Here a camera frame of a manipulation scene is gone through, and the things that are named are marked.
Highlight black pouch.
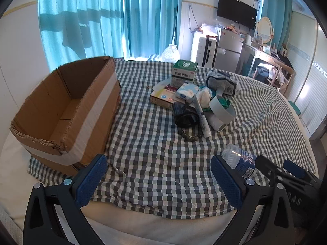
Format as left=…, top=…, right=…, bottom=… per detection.
left=173, top=102, right=200, bottom=128

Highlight round white mirror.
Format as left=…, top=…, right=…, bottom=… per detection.
left=257, top=17, right=273, bottom=44

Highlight silver foil packet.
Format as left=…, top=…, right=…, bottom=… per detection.
left=206, top=71, right=238, bottom=96

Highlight blue white tissue packet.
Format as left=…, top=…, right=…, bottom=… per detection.
left=176, top=84, right=200, bottom=101

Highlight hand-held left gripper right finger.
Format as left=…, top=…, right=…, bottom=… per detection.
left=211, top=155, right=299, bottom=245

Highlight large clear water jug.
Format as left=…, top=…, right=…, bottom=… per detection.
left=160, top=44, right=180, bottom=63

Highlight flat white orange medicine box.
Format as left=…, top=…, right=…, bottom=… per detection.
left=150, top=85, right=184, bottom=110

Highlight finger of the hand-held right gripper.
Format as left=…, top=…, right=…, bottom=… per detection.
left=255, top=155, right=302, bottom=188
left=283, top=159, right=321, bottom=184

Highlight white bed mattress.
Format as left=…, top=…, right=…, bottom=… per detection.
left=0, top=131, right=241, bottom=245

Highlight white printed tube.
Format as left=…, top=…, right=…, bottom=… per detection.
left=193, top=98, right=211, bottom=138

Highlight light teal sheer curtain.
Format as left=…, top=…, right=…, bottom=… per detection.
left=38, top=0, right=127, bottom=62

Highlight narrow teal curtain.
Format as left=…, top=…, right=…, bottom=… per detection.
left=261, top=0, right=293, bottom=46

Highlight silver fridge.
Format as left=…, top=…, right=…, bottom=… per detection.
left=214, top=28, right=244, bottom=69

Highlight green white medicine box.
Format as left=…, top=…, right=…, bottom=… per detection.
left=171, top=59, right=198, bottom=88

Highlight green bead bracelet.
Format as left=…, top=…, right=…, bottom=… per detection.
left=180, top=130, right=205, bottom=141

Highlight plastic bags on suitcase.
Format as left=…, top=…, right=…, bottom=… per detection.
left=200, top=23, right=220, bottom=35

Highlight wooden chair with clothes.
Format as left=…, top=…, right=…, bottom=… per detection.
left=255, top=62, right=285, bottom=88

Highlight pale flat box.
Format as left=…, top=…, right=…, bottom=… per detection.
left=153, top=80, right=174, bottom=91

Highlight wooden desk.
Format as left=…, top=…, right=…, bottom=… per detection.
left=245, top=43, right=295, bottom=92

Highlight grey white checkered cloth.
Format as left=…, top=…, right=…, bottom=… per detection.
left=28, top=60, right=320, bottom=220

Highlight black wall television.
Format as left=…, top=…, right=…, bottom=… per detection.
left=217, top=0, right=258, bottom=30

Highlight brown cardboard box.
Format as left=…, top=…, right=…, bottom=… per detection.
left=10, top=56, right=122, bottom=176

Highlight white tape roll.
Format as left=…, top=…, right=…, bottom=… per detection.
left=209, top=94, right=235, bottom=124

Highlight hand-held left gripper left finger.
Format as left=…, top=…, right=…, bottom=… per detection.
left=23, top=154, right=108, bottom=245

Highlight white tissue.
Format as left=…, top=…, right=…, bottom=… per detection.
left=197, top=87, right=212, bottom=110

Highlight clear plastic water bottle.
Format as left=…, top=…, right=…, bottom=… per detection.
left=220, top=144, right=257, bottom=179

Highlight white suitcase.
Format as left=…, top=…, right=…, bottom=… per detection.
left=190, top=32, right=210, bottom=67

- - - - -

◆ TASK REQUIREMENTS
Lines with "hand": find them in the data and copy each one.

◆ FINISHED TASK
Highlight hand-held left gripper right finger.
Highlight finger of the hand-held right gripper.
Highlight hand-held left gripper left finger.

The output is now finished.